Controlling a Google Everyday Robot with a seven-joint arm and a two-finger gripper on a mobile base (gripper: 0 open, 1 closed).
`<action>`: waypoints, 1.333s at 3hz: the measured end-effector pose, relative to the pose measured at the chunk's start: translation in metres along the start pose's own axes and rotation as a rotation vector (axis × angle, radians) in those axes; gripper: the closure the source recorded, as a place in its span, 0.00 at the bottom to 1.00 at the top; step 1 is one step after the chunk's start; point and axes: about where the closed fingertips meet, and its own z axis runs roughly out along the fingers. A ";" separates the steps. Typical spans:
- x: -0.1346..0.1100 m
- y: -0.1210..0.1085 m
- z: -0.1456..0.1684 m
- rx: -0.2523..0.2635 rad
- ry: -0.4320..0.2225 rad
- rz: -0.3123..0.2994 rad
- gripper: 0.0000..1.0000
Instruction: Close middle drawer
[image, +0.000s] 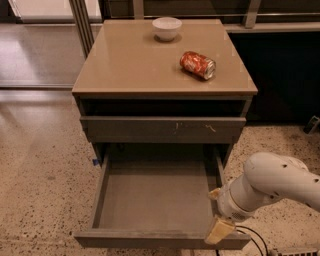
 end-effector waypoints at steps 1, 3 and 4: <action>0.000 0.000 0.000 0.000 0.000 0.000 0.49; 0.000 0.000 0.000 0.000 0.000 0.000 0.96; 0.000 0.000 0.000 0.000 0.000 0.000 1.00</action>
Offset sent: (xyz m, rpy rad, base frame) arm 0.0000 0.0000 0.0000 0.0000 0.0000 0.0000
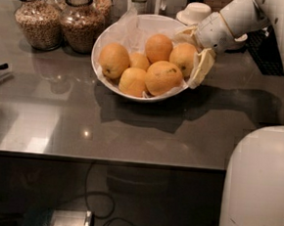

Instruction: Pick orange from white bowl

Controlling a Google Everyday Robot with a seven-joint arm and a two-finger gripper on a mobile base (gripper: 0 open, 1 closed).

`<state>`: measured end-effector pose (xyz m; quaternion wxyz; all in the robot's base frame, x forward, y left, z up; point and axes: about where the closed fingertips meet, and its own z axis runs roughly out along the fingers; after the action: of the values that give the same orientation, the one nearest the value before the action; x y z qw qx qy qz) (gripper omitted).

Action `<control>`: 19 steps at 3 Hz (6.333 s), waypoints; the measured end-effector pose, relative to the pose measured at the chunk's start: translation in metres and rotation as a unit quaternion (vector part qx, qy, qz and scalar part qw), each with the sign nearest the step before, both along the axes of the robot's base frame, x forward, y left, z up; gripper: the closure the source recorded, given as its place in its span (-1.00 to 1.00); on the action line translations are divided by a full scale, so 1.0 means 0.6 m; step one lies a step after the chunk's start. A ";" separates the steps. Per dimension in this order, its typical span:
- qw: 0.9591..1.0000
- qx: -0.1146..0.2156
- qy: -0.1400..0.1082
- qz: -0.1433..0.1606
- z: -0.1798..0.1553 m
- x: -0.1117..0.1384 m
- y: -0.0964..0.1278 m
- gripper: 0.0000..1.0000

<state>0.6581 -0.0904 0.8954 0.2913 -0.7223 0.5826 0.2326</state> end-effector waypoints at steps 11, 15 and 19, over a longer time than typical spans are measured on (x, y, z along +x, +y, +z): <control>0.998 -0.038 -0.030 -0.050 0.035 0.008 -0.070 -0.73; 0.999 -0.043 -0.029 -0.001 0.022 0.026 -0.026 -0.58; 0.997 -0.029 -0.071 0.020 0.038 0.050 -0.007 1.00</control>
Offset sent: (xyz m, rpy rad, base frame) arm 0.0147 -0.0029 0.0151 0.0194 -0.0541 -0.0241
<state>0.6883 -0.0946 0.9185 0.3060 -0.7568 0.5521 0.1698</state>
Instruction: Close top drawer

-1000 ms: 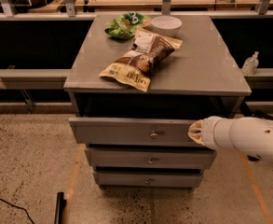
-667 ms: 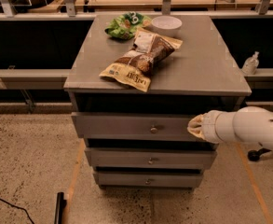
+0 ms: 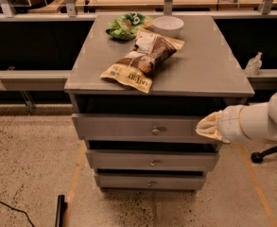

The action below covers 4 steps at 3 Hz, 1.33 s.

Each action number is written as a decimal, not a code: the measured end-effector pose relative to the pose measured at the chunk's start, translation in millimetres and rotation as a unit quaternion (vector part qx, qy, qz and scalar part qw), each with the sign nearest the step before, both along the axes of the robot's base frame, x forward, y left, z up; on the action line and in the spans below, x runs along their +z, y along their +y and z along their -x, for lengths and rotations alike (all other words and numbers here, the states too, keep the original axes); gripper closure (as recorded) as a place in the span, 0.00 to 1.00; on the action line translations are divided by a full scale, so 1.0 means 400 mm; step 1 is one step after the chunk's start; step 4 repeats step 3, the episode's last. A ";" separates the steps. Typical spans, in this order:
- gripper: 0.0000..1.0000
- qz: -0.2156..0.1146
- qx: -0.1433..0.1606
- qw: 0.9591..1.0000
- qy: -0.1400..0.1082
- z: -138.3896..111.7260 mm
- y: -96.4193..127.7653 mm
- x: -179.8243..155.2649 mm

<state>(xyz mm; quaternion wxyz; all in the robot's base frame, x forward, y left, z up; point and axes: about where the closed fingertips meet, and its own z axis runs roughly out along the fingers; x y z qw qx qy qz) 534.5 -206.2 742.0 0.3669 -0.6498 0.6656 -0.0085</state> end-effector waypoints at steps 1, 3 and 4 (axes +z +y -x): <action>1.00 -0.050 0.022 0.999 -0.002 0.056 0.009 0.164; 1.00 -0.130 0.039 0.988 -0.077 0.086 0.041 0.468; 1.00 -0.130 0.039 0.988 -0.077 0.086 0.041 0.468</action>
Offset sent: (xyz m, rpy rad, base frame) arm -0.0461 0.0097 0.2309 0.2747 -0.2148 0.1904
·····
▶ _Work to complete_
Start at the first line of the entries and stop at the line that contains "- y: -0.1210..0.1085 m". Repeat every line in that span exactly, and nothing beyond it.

▶ _Result below_
Controlling a Google Everyday Robot with a seven-joint arm and a two-finger gripper on a mobile base (gripper: 0 open, 1 closed).
`<action>`: waypoints, 1.333s at 3hz: the measured end-effector pose, relative to the pose measured at the chunk's start: translation in metres along the start pose's own axes and rotation as a rotation vector (axis × angle, radians) in those axes; gripper: the closure the source recorded, as a place in its span, 0.00 at the bottom to 1.00 at the top; step 1 is one step after the chunk's start; point and axes: about where the closed fingertips meet, and its own z axis runs roughly out along the fingers. A ";" separates the steps. Typical spans:
- x: -0.1346..0.1100 m
- y: -0.1210..0.1085 m

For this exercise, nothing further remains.